Solve in real numbers:
$$\sqrt[3]{2022+x(2+\sqrt{x})}+\sqrt[3]{111-x(2+\sqrt{x})}=9$$
Cubing both sides, we get$$ 2022+111+3\sqrt[3]{2022+x(2+\sqrt{x})}\sqrt[3]{111-x(2+\sqrt{x})}\Big(\sqrt[3]{2022+x(2+\sqrt{x})}+\sqrt[3]{111-x(2+\sqrt{x})}\Big)=9^3\implies $$ $$ 1404+3\times 9\sqrt[3]{2022+x(2+\sqrt{x})}\sqrt[3]{111-x(2+\sqrt{x})}=0$$ $$\implies \sqrt[3]{2022+x(2+\sqrt{x})}\sqrt[3]{111-x(2+\sqrt{x})}=-52\implies [2022+x(2+\sqrt{x})][111-x(2+\sqrt{x})]=-52^3$$
$$ \implies -4 x^{5/2}- 1911 x^{3/2} - x^3 - 4 x^2 - 3822 x + 224442 = -140608\implies 4 x^{5/2}+ 1911 x^{3/2} + x^3 +4 x^2 + 3822 x =365050$$
Take $\sqrt{x}=y\implies $ $$4y^5+1911 y^3 + y^6 +4y^4 + 3822y^2 =365050\implies y^2(y^4+4y^3+4y^2+1911y+3822)=365050\implies y^2(y + 2) (y^3 + 2 y^2 + 1911)=365050$$
Solutions or help?
I would use a substitution to keep degrees low, like so: with $a^3=2022+x(2+\sqrt x), b^3 = 111-x(2+\sqrt x)$, we get the simpler system $a^3+b^3=2133, a+b=9$ to solve first.

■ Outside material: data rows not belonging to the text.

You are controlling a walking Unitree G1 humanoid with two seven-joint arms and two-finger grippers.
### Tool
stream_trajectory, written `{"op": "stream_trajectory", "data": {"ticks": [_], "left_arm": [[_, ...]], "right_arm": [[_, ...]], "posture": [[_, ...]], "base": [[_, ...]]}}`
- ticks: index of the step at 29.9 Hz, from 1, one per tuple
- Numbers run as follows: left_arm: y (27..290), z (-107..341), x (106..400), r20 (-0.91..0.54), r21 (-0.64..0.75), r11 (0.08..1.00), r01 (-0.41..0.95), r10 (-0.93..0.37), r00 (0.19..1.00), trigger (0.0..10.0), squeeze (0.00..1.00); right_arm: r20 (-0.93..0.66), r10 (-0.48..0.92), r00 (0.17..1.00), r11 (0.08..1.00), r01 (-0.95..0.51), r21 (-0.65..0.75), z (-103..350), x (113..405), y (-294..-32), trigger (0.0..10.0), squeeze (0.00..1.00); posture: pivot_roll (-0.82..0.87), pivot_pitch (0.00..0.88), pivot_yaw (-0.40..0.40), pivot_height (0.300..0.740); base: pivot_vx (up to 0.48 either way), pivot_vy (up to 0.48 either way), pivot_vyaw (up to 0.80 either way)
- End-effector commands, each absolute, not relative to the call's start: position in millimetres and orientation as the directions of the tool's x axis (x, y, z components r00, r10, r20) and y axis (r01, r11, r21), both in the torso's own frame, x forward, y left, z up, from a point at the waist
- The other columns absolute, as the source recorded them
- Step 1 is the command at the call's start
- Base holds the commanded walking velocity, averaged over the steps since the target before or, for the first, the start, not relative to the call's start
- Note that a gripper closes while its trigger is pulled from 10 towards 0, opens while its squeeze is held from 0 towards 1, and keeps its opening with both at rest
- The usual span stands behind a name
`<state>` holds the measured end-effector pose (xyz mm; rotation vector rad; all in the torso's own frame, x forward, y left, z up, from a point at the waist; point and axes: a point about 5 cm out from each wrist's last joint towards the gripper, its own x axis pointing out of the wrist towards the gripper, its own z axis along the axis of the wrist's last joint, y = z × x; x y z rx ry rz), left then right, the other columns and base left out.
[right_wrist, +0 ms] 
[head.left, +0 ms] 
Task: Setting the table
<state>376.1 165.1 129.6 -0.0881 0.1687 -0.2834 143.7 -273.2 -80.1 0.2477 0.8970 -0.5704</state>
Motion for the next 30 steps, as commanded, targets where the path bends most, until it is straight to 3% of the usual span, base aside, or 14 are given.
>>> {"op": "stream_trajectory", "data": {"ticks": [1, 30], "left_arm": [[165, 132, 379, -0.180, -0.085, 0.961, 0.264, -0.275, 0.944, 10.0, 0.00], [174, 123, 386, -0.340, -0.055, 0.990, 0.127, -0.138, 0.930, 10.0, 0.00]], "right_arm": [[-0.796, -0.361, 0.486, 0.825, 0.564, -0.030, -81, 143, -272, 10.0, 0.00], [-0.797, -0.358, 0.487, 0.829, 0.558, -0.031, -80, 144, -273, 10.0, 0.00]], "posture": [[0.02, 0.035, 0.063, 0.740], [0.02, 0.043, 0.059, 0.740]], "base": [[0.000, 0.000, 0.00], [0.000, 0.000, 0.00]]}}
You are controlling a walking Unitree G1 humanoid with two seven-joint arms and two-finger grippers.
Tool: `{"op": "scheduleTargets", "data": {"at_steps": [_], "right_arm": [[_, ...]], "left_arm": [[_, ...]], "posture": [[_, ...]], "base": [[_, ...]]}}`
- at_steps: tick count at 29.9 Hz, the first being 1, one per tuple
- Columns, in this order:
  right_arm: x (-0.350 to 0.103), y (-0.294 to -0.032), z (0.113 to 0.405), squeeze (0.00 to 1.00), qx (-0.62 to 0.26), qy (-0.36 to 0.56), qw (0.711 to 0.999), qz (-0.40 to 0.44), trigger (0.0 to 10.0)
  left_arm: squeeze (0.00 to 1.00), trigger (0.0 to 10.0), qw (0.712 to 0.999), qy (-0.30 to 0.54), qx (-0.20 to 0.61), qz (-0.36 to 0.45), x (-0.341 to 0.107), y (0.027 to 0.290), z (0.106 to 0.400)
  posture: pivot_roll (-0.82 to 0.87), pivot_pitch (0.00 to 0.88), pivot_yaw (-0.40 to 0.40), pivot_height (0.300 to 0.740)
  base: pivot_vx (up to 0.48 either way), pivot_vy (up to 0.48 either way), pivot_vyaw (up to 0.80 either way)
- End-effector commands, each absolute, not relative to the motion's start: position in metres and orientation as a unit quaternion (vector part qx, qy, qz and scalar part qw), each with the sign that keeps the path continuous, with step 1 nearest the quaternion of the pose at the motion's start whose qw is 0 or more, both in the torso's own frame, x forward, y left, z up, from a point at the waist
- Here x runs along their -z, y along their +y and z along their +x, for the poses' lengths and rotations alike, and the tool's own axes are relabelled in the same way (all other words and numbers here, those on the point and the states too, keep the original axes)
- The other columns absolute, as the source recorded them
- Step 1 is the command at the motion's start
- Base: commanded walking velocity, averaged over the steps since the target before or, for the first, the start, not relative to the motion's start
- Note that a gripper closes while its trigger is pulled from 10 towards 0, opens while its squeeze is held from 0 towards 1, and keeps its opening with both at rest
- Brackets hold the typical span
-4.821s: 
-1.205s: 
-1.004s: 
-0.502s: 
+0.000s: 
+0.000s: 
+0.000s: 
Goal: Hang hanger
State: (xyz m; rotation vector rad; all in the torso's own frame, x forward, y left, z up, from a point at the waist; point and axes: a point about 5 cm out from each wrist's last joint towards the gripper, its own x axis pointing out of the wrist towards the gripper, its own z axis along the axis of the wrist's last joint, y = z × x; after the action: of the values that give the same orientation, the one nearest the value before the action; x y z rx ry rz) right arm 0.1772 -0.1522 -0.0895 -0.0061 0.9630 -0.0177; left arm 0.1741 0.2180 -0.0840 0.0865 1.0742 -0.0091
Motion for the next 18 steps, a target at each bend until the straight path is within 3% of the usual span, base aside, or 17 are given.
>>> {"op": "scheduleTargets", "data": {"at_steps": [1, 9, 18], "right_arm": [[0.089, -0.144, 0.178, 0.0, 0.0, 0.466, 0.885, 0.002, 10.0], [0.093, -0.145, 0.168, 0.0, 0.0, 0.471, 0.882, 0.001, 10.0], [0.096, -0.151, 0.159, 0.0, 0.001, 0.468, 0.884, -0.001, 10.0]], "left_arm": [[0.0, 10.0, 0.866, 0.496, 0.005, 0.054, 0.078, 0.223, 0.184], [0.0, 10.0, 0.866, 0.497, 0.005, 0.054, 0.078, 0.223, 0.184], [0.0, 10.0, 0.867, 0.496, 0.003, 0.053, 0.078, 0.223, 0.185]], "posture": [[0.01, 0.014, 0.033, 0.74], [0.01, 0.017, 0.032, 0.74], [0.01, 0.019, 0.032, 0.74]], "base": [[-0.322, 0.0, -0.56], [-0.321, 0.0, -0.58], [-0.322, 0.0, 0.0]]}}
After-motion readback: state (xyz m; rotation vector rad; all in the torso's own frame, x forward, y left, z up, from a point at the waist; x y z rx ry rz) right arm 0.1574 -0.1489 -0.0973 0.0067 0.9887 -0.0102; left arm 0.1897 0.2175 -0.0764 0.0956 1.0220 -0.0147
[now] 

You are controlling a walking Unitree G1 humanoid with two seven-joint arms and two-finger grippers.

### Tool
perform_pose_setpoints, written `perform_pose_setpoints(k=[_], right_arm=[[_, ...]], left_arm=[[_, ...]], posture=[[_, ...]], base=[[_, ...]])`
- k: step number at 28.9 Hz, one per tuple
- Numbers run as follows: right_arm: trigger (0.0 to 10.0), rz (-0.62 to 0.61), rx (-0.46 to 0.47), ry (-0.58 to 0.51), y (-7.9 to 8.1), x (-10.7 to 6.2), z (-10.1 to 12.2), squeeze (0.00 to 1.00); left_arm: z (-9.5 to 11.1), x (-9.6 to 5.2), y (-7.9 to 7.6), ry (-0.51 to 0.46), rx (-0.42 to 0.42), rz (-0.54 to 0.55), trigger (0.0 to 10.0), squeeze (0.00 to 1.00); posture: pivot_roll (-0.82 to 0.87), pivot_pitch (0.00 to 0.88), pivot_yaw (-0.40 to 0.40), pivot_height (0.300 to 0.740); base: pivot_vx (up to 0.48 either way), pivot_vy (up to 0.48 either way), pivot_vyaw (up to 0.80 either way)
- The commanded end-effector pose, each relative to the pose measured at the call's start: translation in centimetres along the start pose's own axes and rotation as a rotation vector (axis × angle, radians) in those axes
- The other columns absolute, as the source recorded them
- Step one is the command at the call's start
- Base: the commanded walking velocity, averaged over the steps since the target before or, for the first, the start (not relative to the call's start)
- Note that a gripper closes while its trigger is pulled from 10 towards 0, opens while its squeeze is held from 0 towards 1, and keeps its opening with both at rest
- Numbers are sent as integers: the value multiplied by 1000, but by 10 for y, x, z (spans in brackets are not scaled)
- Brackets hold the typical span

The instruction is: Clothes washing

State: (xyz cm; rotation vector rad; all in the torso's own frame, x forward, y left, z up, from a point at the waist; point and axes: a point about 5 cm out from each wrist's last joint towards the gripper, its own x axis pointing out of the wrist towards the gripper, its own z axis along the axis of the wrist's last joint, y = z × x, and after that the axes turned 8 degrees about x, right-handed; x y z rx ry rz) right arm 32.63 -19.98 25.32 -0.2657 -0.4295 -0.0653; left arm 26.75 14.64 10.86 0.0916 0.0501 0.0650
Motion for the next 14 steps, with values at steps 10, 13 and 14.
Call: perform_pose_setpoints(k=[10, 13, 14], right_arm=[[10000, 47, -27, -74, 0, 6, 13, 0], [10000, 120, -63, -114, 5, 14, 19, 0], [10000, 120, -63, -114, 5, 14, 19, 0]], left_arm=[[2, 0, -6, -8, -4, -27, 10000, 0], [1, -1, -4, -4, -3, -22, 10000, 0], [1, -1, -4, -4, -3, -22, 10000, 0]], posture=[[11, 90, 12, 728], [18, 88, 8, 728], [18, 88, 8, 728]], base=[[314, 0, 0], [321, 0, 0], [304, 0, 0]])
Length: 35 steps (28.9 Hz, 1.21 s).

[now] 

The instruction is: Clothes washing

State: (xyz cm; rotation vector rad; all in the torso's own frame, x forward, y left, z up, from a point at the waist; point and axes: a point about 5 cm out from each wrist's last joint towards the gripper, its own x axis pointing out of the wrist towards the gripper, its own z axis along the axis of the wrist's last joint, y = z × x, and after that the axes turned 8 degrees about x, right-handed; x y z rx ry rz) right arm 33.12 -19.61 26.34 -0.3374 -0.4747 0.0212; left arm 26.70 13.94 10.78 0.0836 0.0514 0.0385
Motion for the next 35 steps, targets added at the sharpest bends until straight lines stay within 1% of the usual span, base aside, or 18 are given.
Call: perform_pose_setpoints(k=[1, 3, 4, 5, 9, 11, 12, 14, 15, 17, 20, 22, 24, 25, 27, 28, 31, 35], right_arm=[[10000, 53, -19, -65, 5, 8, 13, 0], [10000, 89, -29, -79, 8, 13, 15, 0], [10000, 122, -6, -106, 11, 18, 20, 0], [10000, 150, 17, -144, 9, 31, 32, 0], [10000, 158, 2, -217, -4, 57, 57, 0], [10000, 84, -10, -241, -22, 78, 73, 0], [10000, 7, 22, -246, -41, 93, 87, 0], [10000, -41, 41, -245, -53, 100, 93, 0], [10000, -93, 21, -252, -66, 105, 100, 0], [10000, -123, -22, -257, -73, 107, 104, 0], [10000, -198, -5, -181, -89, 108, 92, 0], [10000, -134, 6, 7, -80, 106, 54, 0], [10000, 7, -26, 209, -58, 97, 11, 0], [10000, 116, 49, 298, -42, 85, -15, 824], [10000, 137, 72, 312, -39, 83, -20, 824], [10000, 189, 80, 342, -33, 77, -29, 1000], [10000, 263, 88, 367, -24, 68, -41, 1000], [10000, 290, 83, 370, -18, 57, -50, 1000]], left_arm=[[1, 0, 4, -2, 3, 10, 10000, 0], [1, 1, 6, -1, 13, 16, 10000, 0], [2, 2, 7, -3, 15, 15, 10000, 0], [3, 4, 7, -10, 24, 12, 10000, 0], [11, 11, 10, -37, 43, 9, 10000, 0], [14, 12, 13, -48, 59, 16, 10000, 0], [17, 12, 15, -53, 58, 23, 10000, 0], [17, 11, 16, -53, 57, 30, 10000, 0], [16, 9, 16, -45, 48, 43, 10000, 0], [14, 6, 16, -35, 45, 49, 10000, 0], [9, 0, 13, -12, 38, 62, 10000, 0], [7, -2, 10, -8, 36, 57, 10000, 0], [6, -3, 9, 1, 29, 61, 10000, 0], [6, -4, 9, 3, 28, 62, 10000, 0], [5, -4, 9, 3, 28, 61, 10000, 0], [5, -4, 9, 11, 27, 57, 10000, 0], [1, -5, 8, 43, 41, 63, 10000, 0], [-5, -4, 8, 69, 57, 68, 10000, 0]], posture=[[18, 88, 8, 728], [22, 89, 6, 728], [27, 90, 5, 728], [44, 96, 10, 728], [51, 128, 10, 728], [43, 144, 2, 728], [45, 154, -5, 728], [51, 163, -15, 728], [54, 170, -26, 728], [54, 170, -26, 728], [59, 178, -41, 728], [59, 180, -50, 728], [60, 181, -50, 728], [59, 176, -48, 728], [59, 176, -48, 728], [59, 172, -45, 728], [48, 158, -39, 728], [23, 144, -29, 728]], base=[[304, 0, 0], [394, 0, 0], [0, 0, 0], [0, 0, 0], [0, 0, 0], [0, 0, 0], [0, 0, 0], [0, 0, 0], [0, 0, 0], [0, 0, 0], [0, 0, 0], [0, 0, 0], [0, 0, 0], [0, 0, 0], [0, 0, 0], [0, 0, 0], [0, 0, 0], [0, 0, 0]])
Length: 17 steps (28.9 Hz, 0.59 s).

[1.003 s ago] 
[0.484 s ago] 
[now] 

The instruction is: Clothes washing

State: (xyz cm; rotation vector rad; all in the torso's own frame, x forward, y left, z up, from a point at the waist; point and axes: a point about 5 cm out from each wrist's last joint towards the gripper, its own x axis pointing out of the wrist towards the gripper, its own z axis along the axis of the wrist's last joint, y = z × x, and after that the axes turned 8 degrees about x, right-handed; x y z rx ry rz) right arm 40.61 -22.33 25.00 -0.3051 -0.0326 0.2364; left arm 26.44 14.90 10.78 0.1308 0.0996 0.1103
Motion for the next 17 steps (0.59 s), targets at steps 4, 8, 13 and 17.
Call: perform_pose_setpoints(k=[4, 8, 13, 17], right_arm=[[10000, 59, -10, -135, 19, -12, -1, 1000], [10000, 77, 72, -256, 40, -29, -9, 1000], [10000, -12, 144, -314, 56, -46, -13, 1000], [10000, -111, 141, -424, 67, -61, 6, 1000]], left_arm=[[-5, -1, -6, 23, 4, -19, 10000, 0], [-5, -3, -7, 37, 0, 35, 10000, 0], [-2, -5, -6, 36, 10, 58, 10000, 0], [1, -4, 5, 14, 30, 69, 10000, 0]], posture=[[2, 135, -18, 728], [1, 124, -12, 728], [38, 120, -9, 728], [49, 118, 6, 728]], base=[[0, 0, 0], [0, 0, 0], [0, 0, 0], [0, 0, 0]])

$\implies a^2-ab+b^2 = 2133/9 = 237 \implies 237 = (a+b)^2-3ab \implies ab = -52$
Thus $a, b$ are roots of $t^2-9t-52 = (t-13)(t+4)=0$. Now, as $x$ needs to be non-negative, we have $a> b$, so $a=13, b=-4$.
Now $a^3 = 2022+x(2+\sqrt x) \implies x(2+\sqrt x)=175=25\cdot (2+5)\implies x=25$, as $x(2+\sqrt x)$ is obviously an increasing function.